● Problem requirements:
The full listing, from first line to last, should be set down again exactly.

BEGIN

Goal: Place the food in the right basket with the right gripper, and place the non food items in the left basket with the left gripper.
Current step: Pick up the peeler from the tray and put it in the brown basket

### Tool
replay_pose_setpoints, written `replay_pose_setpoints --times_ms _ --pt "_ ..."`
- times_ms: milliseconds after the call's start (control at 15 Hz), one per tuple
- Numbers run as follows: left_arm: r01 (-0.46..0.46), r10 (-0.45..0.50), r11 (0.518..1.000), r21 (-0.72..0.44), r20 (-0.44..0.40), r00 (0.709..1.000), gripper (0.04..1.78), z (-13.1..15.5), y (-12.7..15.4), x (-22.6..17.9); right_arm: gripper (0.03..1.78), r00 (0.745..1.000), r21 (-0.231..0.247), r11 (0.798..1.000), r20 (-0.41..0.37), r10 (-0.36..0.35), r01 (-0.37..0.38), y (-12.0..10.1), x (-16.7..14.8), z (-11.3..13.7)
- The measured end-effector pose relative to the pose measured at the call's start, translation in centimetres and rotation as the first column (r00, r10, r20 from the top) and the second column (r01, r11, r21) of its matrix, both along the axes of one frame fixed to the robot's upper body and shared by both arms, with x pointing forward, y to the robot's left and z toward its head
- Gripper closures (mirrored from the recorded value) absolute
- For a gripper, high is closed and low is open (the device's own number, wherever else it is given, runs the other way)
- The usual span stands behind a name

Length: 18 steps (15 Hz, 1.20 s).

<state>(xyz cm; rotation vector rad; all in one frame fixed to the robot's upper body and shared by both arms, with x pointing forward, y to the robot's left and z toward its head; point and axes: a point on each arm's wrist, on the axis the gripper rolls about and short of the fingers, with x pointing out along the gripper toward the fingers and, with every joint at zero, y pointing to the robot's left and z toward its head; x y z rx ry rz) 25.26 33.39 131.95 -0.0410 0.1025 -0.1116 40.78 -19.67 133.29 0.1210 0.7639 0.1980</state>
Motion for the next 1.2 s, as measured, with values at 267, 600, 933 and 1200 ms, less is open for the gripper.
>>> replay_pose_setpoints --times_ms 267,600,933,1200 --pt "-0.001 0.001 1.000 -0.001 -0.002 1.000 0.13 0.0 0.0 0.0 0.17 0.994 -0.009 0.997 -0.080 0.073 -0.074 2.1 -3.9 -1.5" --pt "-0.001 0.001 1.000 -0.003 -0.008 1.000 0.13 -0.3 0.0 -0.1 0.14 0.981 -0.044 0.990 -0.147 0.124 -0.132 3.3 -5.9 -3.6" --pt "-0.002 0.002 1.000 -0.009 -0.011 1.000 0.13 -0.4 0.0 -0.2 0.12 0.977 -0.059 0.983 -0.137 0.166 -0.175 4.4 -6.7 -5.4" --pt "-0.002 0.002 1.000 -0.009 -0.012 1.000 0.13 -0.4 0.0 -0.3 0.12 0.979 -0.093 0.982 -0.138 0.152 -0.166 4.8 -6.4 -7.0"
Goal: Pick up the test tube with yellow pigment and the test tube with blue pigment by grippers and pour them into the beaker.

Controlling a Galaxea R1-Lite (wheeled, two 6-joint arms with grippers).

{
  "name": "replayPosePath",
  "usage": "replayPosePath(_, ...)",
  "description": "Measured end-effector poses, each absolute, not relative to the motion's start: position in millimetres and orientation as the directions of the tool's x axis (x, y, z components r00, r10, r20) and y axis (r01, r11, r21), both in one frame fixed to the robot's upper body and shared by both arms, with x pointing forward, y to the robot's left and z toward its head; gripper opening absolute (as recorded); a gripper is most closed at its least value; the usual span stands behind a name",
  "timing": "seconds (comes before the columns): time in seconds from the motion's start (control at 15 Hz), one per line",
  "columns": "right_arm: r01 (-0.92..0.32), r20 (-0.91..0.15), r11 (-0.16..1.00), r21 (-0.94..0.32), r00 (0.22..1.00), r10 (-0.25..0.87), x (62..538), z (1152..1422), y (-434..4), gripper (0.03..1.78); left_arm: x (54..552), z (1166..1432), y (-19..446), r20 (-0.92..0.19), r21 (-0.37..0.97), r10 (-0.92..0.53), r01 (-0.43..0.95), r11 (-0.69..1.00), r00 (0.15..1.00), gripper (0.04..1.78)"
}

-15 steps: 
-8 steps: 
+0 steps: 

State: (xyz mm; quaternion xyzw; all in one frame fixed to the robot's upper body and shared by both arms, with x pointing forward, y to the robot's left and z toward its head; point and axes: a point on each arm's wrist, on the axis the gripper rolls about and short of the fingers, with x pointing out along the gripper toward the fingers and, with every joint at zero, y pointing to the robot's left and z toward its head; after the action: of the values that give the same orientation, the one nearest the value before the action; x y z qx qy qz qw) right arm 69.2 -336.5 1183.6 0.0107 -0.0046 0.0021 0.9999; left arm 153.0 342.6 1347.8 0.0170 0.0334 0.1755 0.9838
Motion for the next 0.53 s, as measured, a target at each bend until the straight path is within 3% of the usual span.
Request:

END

● Result of this exercise:
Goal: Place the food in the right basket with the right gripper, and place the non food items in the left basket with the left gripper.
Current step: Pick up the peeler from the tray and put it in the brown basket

### Tool
replay_pose_setpoints, written `replay_pose_setpoints --times_ms _ --pt "_ ..."`
- times_ms: milliseconds after the call's start (control at 15 Hz), one per tuple
- Numbers run as follows: left_arm: r01 (-0.46..0.46), r10 (-0.45..0.50), r11 (0.518..1.000), r21 (-0.72..0.44), r20 (-0.44..0.40), r00 (0.709..1.000), gripper (0.04..1.78), z (-13.1..15.5), y (-12.7..15.4), x (-22.6..17.9); right_arm: gripper (0.03..1.78), r00 (0.745..1.000), r21 (-0.231..0.247), r11 (0.798..1.000), r20 (-0.41..0.37), r10 (-0.36..0.35), r01 (-0.37..0.38), y (-12.0..10.1), x (-16.7..14.8), z (-11.3..13.7)
- The measured end-effector pose relative to the pose measured at the call's start, translation in centimetres and rotation as the first column (r00, r10, r20 from the top) and the second column (r01, r11, r21) of its matrix, both along the axes of one frame fixed to the robot's upper body and shared by both arms, with x pointing forward, y to the robot's left and z toward its head
- Gripper closures (mirrored from the recorded value) absolute
- For a gripper, high is closed and low is open (the device's own number, wherever else it is given, runs the other way)
- The usual span stands behind a name

Length: 18 steps (15 Hz, 1.20 s).

<state>(xyz cm; rotation vector rad; all in one frame fixed to the robot's upper body and shared by both arms, with x pointing forward, y to the robot's left and z toward its head; point and axes: a point on each arm's wrist, on the axis the gripper rolls about and short of the fingers, with x pointing out along the gripper toward the fingers and, with every joint at zero, y pointing to the robot's left and z toward its head; x y z rx ry rz) 25.26 33.39 131.95 -0.0410 0.1025 -0.1116 40.78 -19.67 133.29 0.1210 0.7639 0.1980</state>
Motion for the next 1.2 s, as measured, with values at 267, 600, 933 and 1200 ms, less is open for the gripper.
>>> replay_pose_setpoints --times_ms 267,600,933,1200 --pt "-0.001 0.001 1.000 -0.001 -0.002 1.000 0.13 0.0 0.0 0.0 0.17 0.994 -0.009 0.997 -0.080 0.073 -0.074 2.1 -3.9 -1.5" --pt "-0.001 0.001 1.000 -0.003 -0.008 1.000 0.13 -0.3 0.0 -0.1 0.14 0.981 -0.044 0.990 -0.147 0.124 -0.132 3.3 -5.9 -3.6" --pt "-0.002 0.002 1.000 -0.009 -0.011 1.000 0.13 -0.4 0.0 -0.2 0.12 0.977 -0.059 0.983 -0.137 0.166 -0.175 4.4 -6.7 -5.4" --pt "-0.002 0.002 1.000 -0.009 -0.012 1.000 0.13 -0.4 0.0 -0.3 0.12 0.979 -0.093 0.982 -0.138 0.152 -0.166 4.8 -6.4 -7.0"
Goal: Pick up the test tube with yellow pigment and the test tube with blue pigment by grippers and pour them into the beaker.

Controlling a Galaxea R1-Lite (wheeled, two 6-joint arms with grippers).

{
  "name": "replayPosePath",
  "usage": "replayPosePath(_, ...)",
  "description": "Measured end-effector poses, each absolute, not relative to the motion's start: position in millimetres and orientation as the directions of the tool's x axis (x, y, z components r00, r10, r20) and y axis (r01, r11, r21), both in one frame fixed to the robot's upper body and shared by both arms, with x pointing forward, y to the robot's left and z toward its head; gripper opening absolute (as recorded); a gripper is most closed at its least value; the usual span stands behind a name",
  "timing": "seconds (comes before the columns): time in seconds from the motion's start (control at 15 Hz), one per line",
  "columns": "right_arm: r01 (-0.92..0.32), r20 (-0.91..0.15), r11 (-0.16..1.00), r21 (-0.94..0.32), r00 (0.22..1.00), r10 (-0.25..0.87), x (62..538), z (1152..1422), y (-434..4), gripper (0.03..1.78); left_arm: x (54..552), z (1166..1432), y (-19..446), r20 (-0.92..0.19), r21 (-0.37..0.97), r10 (-0.92..0.53), r01 (-0.43..0.95), r11 (-0.69..1.00), r00 (0.15..1.00), gripper (0.04..1.78)"
}

-15 steps: 
-8 steps: 
+0 steps: 

State: (xyz mm; quaternion xyzw; all in one frame fixed to the robot's upper body and shared by both arms, with x pointing forward, y to the robot's left and z toward its head; point and axes: a point on each arm's wrist, on the axis the gripper rolls about and short of the fingers, with x pointing out along the gripper toward the fingers and, with every joint at zero, y pointing to the robot's left and z toward its head; after the action: of the values that give the same orientation, the one nearest the value before the action; x y z qx qy qz qw) right arm 69.2 -336.5 1183.6 0.0107 -0.0046 0.0021 0.9999; left arm 153.0 342.6 1347.8 0.0170 0.0334 0.1755 0.9838
Motion for the next 0.53 s, as measured, a target at each bend until the straight path is within 3% of the usual span.
Request:

The exercise has been completed.